Regardless as whether it is implemented as a Lambda() layer or in the loss function; the transformation needs to be such that Tensorflow understands how to calculate the gradients. The simplest was to do this would probably be to reimplement the cv2.Laplacian computation using Tensorflow math operations.
In order to use the cv2 library directly, you need to create a function that calculates the gradients for what happens inside the cv2 lib; that seems significantly more error prone.
Gradient descent optimisation relies on being able to compute gradients from the inputs to the loss; and back. Any operation in the middle must be differentiable; and Tensorflow must understand the math operations for auto differentiation to work; or you need to add them manually.

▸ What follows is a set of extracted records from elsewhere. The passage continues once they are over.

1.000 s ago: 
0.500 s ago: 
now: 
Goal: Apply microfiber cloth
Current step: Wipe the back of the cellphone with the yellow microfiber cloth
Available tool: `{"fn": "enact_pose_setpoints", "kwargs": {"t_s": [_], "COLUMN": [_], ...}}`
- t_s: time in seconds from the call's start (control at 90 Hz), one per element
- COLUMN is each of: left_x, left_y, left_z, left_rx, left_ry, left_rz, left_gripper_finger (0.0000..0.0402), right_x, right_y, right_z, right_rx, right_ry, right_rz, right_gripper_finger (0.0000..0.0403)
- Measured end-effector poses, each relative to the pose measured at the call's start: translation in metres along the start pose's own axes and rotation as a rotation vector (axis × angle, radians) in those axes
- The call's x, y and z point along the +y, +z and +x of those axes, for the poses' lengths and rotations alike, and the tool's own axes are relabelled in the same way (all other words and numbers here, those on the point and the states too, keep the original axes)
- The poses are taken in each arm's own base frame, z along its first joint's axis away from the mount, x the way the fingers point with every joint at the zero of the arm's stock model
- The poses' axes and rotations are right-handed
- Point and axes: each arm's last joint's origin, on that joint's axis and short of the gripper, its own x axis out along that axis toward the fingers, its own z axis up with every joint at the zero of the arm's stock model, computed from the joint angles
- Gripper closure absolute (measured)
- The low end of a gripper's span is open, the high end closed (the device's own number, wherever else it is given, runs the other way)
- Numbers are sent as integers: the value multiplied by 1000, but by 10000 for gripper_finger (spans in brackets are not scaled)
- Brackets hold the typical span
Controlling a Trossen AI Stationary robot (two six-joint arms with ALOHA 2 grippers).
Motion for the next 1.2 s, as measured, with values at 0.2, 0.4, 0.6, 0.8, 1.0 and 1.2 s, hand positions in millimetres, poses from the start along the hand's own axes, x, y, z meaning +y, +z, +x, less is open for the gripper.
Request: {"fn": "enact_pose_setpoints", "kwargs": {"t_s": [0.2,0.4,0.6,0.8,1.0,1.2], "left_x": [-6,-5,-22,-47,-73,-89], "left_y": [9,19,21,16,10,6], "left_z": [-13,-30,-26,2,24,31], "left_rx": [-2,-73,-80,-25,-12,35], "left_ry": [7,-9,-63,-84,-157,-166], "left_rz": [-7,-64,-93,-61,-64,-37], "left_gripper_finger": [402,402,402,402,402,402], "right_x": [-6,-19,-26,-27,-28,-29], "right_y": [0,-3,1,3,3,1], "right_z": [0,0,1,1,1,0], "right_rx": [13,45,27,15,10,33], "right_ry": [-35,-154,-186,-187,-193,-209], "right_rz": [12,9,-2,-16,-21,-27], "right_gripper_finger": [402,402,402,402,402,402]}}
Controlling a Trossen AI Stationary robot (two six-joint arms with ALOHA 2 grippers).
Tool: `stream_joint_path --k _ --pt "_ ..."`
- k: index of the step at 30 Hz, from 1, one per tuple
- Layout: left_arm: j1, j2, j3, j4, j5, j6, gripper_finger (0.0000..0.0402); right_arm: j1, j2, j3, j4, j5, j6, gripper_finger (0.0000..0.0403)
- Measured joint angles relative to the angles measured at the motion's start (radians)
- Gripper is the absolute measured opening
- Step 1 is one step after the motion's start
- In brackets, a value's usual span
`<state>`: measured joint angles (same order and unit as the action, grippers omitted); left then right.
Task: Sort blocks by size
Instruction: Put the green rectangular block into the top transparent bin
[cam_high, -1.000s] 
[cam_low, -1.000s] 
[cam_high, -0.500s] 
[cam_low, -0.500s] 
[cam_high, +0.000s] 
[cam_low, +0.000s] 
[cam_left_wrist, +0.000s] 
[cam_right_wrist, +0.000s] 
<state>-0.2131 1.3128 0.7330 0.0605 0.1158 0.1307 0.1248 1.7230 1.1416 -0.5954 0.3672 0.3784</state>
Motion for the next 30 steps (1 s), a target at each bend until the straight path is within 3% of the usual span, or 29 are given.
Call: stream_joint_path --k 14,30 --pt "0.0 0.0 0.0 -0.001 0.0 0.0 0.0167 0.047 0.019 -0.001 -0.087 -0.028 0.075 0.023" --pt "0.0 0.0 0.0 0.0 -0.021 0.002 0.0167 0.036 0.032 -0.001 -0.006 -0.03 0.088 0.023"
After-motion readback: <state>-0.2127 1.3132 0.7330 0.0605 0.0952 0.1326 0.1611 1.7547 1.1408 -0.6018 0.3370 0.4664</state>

I managed to reach a easy solution. The main feature was that the gradient calculation is actually a 2D filter. For more information about it, please follow the link about the laplacian kernel. In that matter, is necessary that the output of my network be filtered by the laplacian kernel. For that, I created an extra convolutional layer with fixed weights, exactly as the laplacian kernel. After that, the network will have two outputs (one been the desired image, and the other been the gradient's image). So, is also necessary to define both losses.
To make it clearer, I'll exemplify. In the end of the network you'll have something like:
channels = 3 # number of channels of network output
lap = Conv2D(channels , (3,3), padding='same', name='laplacian') (net_output)
model = Model(inputs=[net_input], outputs=[net_out, lap])
Define how you want to calculate the losses for each output:
# losses for output, laplacian and gaussian
losses = {
"enhanced": "mse",
"laplacian": "mse"
}
lossWeights = {"enhanced": 1.0, "laplacian": 0.6}
Compile the model:
model.compile(optimizer=Adam(), loss=losses, loss_weights=lossWeights)
Define the laplacian kernel, apply its values in the weights of the above convolutional layer and set trainable equals False (so it won't be updated).
bias = np.asarray([0]*3)
# laplacian kernel
l = np.asarray([
[[[1,1,1],
[1,-8,1],
[1,1,1]
]]*channels
]*channels).astype(np.float32)
bias = np.asarray([0]*3).astype(np.float32)
wl = [l,bias]
model.get_layer('laplacian').set_weights(wl)
model.get_layer('laplacian').trainable = False
When training, remember that you need two values for the ground truth:
model.fit(x=X, y = {"out": y_out, "laplacian": y_lap})
Observation: Do not utilize the BatchNormalization layer! In case you use it, the weights in the laplacian layer will be updated!